» Exercise
Scan the entries below and give the number of lines containing "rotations", with no accompanying words.

** Records for this task follows **

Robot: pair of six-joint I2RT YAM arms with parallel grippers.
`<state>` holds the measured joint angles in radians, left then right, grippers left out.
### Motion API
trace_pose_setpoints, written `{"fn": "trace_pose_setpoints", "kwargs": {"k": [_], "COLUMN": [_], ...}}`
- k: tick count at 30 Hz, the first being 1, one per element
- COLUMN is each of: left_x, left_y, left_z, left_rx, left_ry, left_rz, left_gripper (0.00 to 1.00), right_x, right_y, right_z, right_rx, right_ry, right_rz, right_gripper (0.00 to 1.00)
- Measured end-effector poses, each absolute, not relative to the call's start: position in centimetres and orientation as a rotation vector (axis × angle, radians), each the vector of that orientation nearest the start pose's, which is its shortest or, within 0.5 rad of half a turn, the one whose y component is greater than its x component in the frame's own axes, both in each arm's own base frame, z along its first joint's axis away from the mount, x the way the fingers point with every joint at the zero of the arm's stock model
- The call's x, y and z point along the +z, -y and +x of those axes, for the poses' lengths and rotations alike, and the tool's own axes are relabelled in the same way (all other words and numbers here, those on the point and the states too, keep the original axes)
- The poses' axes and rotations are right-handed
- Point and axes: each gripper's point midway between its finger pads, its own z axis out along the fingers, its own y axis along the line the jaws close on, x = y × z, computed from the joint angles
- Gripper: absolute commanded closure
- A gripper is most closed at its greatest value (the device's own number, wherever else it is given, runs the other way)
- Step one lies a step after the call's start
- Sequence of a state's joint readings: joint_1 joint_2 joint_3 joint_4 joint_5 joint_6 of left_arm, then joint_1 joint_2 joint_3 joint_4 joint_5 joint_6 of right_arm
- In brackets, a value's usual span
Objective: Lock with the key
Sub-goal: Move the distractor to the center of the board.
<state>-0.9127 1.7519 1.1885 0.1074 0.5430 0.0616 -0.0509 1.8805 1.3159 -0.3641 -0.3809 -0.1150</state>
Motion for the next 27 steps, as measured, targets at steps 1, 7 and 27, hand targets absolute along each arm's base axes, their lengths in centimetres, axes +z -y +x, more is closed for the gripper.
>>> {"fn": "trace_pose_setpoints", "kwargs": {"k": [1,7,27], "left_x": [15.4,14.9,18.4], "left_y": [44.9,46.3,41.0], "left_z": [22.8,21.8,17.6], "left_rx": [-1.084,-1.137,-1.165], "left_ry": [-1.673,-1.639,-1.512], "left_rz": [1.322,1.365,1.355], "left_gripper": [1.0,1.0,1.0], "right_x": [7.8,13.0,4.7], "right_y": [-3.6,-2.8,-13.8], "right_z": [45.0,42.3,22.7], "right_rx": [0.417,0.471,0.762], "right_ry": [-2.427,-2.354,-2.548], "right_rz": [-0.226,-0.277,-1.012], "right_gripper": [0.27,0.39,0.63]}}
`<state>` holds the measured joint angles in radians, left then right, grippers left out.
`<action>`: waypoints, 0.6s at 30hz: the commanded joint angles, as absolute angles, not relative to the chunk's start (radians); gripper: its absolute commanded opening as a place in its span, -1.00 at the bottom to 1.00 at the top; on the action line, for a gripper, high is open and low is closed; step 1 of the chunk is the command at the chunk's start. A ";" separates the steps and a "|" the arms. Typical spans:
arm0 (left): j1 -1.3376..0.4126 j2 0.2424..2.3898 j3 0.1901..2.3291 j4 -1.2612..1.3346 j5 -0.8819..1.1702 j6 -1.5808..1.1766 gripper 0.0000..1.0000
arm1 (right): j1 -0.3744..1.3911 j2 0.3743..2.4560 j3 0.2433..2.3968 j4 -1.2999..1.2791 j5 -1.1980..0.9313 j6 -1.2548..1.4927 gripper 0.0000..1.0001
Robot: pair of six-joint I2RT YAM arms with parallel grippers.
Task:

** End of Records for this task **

» Final answer
2